Chips need hardware and software to play their role. Software weighs more heavily in vehicle market in the context of software defined vehicles. In recent years, chip vendors have been transforming from hardware suppliers into service providers, that is, they no longer just sell chip and hardware products and have got down to developing hardware + software or even complete system solutions.
Among them, Nvidia has rolled out full protocol stacks. Nvidia which only sold chips in the past provides the DRIVE IX full protocol stack for cockpits in addition to the DRIVE AV full protocol stack for autonomous driving.

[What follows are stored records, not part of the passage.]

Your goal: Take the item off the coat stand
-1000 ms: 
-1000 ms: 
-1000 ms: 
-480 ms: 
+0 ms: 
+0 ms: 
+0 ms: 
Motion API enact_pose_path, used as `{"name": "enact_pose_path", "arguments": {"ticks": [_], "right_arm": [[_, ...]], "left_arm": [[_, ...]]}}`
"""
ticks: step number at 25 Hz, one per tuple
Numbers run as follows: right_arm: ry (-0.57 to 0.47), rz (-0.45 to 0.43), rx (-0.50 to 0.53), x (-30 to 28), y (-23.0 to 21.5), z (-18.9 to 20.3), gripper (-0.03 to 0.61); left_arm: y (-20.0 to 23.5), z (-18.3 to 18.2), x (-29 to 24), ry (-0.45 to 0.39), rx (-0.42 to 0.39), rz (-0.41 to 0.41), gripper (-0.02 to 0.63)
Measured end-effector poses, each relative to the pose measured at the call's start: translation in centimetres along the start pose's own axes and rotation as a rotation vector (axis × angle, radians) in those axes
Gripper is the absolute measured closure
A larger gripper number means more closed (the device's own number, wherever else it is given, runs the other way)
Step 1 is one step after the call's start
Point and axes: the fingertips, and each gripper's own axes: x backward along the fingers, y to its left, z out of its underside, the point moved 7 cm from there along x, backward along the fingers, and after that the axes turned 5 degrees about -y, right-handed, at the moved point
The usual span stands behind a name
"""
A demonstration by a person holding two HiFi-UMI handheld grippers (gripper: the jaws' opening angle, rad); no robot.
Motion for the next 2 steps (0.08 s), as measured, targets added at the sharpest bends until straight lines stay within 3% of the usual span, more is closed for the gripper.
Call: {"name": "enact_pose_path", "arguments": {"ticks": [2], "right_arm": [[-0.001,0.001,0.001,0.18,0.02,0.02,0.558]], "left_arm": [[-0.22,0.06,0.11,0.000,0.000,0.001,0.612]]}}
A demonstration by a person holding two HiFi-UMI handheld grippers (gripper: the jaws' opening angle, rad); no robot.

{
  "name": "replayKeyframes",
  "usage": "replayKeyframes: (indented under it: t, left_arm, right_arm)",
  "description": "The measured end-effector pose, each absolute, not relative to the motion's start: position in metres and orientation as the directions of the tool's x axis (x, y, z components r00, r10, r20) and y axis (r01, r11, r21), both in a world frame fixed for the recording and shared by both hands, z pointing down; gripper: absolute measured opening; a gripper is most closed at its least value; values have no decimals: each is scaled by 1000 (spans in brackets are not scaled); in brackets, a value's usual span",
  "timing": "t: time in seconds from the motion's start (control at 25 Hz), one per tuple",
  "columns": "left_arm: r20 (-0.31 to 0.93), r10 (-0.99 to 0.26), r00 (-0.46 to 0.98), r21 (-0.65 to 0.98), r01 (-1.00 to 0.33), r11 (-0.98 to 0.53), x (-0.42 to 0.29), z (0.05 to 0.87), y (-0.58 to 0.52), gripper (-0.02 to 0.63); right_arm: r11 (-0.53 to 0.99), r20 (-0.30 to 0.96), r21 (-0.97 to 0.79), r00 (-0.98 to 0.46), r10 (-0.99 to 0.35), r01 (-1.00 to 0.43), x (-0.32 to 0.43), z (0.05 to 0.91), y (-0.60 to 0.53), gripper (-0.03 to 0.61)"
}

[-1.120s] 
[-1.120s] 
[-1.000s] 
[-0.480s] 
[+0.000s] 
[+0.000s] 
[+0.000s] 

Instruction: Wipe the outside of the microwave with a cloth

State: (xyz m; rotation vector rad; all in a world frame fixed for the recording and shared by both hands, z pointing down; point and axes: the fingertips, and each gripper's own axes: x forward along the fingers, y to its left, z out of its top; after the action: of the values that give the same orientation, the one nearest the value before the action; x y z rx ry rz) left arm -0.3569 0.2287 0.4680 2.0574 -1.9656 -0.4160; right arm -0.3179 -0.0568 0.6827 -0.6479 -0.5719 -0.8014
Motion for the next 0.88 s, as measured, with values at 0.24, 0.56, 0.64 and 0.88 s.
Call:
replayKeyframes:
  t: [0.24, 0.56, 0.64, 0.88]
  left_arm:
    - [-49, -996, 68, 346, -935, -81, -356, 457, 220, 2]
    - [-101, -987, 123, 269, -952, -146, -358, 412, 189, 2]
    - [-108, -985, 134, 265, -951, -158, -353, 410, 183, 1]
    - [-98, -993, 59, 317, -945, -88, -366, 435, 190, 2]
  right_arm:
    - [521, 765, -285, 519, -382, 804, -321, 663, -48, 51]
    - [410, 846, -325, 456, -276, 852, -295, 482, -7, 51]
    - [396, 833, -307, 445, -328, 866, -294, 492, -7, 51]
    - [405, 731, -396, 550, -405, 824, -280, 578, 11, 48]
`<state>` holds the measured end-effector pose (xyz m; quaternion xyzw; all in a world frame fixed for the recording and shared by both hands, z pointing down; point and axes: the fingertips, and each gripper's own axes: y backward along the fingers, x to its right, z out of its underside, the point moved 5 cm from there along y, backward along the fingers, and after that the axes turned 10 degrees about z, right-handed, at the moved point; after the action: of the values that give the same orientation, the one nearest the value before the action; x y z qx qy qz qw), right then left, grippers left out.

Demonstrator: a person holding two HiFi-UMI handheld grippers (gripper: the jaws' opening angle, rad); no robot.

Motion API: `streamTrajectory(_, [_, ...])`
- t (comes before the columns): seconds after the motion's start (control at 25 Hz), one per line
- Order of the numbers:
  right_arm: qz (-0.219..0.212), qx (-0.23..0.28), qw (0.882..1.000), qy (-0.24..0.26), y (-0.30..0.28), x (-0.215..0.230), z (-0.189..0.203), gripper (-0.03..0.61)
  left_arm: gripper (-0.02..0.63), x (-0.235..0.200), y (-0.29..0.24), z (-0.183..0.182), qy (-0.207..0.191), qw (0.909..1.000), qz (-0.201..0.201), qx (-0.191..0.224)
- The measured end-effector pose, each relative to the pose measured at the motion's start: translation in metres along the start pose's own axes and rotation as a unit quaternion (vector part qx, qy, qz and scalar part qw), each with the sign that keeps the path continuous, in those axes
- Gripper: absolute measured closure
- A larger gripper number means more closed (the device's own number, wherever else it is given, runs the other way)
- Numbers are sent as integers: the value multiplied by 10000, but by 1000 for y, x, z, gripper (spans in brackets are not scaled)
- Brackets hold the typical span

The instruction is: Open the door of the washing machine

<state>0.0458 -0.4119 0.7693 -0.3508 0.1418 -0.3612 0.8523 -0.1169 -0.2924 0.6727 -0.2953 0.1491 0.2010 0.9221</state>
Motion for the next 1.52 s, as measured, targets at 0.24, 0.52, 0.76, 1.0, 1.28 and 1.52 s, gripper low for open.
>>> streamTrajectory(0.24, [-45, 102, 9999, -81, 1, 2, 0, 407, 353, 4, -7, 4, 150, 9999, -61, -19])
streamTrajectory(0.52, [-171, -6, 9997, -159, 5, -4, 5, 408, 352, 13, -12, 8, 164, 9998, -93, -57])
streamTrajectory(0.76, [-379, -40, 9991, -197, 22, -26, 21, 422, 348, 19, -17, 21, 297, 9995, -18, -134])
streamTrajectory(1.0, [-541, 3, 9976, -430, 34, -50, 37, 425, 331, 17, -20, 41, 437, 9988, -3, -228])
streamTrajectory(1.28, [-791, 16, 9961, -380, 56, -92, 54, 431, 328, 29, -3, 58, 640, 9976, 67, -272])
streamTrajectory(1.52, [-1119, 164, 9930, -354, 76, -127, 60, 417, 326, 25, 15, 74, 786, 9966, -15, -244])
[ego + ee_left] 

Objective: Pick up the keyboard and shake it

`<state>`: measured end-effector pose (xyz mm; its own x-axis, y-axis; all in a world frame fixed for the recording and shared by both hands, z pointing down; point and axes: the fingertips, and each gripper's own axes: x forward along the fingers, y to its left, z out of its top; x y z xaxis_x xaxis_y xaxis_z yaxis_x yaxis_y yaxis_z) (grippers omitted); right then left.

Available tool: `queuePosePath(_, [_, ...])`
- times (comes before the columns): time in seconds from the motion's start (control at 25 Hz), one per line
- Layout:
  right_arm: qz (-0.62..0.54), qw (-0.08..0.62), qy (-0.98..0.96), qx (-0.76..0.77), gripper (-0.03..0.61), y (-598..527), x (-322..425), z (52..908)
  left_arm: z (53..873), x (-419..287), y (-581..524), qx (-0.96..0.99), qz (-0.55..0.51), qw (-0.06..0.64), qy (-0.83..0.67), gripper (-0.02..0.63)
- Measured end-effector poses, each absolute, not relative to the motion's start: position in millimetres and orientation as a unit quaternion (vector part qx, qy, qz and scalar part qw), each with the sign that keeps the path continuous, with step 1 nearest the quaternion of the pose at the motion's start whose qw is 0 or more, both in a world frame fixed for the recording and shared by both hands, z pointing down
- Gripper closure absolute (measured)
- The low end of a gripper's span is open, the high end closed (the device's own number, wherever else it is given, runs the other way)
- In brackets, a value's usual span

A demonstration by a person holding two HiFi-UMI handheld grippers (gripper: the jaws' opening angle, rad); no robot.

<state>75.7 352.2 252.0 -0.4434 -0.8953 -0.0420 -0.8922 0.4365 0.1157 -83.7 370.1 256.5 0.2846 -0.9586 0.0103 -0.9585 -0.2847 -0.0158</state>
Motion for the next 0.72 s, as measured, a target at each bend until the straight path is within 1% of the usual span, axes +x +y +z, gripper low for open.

DRIVE IX starts with Orin chips for autonomous driving, and also integrates previous Parker and Xavier.
In September 2021, Renesas unveiled the R-Car Software Development Kit (SDK), a complete software platform in a single package that enables quicker and easier software development and validation for smart cameras. Renesas is also developing a cross-platform, reusable and scalable software platform.
Besides, as intelligent vehicles advance and software-defined vehicles arrive, automotive business models are making a quite change. In the future users will care about iteratively upgraded software services more than conventional needs when they buy a car. This also drives change to the cockpit SoC supply relationship. OEMs not only need cockpit SoC vendors to provide original products but require them to meet customization needs and offer software capabilities compatible with OEMs or suppliers.
Chips were traded to automakers through Tier1s in the past, but now this indirect partnership is being replaced by possibly direct cooperation between chip vendors and OEMs. A new supply model where software and hardware are custom-made and co-developed has turned up.